Open Jorge-C opened 11 years ago
I am excited for this feature addition. Is there any possibility of getting it written in python as opposed to wrapping the R package? In my experience, since most developers in the lab are far more familiar with python than with R, code maintainability and extensibility is lower when something is written in R. For instance, supervised_learning.py has had simple outstanding bugs about verbose output and some feature requests (internal discussion, no issue requests) that have long gone unresolved because people are less comfortable with R. Just my two cents, excited for this either way.
On Fri, Nov 8, 2013 at 12:33 PM, Jorge Cañardo Alastuey < notifications@github.com> wrote:
Canonical (or constrained) correspondence analysis is a multivariate ordination technique. It appeared in community ecology (ter Braak 86) and relates community composition to the variation in the environment (or in other factors).

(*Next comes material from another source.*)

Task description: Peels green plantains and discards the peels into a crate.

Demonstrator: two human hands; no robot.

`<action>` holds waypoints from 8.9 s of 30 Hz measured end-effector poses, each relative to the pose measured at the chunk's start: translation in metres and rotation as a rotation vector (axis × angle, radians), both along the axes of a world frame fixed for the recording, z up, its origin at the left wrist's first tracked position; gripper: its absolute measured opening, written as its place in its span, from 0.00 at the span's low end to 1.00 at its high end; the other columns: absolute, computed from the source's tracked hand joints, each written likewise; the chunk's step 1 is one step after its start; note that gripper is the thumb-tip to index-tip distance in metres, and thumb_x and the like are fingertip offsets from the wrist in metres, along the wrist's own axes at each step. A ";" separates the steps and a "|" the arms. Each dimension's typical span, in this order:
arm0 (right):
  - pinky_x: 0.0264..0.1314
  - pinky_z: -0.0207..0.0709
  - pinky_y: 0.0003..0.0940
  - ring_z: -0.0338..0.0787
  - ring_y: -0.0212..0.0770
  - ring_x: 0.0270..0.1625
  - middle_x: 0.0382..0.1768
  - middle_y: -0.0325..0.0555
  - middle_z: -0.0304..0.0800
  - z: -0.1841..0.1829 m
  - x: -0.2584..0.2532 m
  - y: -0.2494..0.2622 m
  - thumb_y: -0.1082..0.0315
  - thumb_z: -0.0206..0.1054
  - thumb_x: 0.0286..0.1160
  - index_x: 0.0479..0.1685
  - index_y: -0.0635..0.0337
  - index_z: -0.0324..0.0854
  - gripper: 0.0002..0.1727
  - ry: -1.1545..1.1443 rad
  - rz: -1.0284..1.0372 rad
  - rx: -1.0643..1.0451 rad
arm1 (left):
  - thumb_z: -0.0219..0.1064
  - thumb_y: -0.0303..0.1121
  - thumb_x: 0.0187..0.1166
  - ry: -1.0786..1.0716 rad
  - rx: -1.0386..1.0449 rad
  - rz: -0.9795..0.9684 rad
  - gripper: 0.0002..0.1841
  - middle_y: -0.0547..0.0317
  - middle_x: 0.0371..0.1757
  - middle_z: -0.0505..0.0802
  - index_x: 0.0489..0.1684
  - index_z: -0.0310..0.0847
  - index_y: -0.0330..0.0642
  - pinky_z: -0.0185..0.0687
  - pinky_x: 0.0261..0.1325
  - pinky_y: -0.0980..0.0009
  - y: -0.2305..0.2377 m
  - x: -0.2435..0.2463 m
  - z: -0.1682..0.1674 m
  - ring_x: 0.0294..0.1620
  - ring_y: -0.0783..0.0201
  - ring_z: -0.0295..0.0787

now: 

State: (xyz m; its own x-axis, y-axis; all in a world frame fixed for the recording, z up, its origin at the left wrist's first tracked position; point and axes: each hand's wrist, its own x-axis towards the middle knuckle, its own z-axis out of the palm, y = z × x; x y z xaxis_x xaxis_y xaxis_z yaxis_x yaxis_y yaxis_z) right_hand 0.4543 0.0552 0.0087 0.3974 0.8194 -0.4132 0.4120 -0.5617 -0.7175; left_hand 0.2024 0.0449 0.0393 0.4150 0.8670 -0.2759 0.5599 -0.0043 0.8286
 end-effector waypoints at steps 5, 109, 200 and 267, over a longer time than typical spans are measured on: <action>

It works from data on abundances or counts of individuals and environmental variables, and outputs ordination axes that maximize niche separation among species. It is better suited to extract the niches of taxa than linear multivariate methods like canonical correlation analysis because it assumes unimodal response curves.
This is already implemented in the R package vegan (already used in compare_categories.py) so it should be easy to wrap this too.
Can I get this assigned to me? I hope to have this before the 1.8 code freeze.
— Reply to this email directly or view it on GitHubhttps://github.com/qiime/qiime/issues/1183 .
Good point @wdwvt1
@Jorge-C do you think is too much overhead to implement it on python rather than R?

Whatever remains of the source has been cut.